Я сидела и читала что-то очень милое. Кажется "Кондуит и Швамбранию". Прозвенел звонок, надо было переходить в кабинет зоологии, где опять училка будет кошмарить, что я "качусь по наклонной плоскости". Не отрывая глаз от книги я собрала портфель и попыталась выйти из класса, но дорогу мне преградил Толька Редькин.
Балалайка? (до шестого класса кличка в школе у меня была Исайка-балалайка) Ты "Семнадцать мгновений" смотрела?
Я попыталась его обойти, но он не унимался.
– Во даёт, деревня, а еще начитанная. Там про твоего родственника, а ты не смотришь?
– Про какого родственника? – я опешила.
– Да про разведчика Исаева по кличке Штирлиц.
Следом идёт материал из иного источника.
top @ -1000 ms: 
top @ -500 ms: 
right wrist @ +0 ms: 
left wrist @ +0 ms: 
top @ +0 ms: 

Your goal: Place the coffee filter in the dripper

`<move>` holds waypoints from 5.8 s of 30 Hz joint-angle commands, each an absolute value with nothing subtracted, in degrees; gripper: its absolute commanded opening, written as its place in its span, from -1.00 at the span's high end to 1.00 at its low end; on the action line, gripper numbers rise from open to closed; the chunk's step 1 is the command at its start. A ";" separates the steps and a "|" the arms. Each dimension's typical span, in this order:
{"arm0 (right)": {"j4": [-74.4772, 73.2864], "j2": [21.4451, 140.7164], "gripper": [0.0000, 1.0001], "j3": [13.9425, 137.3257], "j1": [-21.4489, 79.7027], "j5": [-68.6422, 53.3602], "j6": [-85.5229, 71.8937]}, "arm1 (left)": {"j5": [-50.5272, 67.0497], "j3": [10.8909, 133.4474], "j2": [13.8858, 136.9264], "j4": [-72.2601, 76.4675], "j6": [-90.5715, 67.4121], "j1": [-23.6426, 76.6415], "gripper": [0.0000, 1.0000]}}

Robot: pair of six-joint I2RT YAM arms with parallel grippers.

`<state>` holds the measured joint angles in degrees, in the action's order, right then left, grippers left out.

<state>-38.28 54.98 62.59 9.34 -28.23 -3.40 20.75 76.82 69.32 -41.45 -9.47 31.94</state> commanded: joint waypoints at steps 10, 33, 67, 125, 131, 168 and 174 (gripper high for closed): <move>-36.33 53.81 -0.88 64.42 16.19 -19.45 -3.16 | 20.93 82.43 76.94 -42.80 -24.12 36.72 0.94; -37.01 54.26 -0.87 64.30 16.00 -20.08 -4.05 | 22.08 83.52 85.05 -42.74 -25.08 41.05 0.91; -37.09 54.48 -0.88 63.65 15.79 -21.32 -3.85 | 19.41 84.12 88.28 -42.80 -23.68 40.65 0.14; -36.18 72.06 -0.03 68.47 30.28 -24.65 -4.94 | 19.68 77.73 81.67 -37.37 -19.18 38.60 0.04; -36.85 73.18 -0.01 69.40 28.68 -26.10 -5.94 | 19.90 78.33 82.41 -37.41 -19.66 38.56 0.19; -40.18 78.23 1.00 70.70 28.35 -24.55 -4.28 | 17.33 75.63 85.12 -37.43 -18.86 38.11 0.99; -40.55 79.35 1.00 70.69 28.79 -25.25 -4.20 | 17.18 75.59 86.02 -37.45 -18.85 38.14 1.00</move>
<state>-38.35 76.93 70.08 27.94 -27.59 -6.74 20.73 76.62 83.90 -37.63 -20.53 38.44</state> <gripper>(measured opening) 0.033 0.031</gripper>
Это сообщение произвело на меня сильное впечатление. До сих пор такой как у меня фамилии я не встречала ни в жизни, ни в кино, ни в литературе и, естественно, заинтересовалась. Меж тем этот такой важный для меня разговор происходил в дверях кабинета математики, уже прозвенел второй звонок, и, если опоздать зоологичка развоняется, пошлёт к директору... Редиске хорошо, он на учёте в детской комнате милиции, ему на уроки вообще ходить не обязательно. Нагло мерцая своими красивыми кошачьими глазами, Толька ждал, что я оттолкну его, и тогда можно будет с полным правом меня как следует облапать. В ту зиму мальчишки только этим и занимались, юбки нам задирали, зеркальца к ботинкам пришнуровывали, чтобы, заглядывать между ног у поднимавшихся по лестнице девчонок, истошно кричали "у вас упало", лезли, хватали, в угол затирали. Меня, правда, побаивались – я была отчаянная. Оценив ситуацию, я отошла к учительскому столу, схватила стул и понеслась на прорыв. Редькина, как ветром, сдуло.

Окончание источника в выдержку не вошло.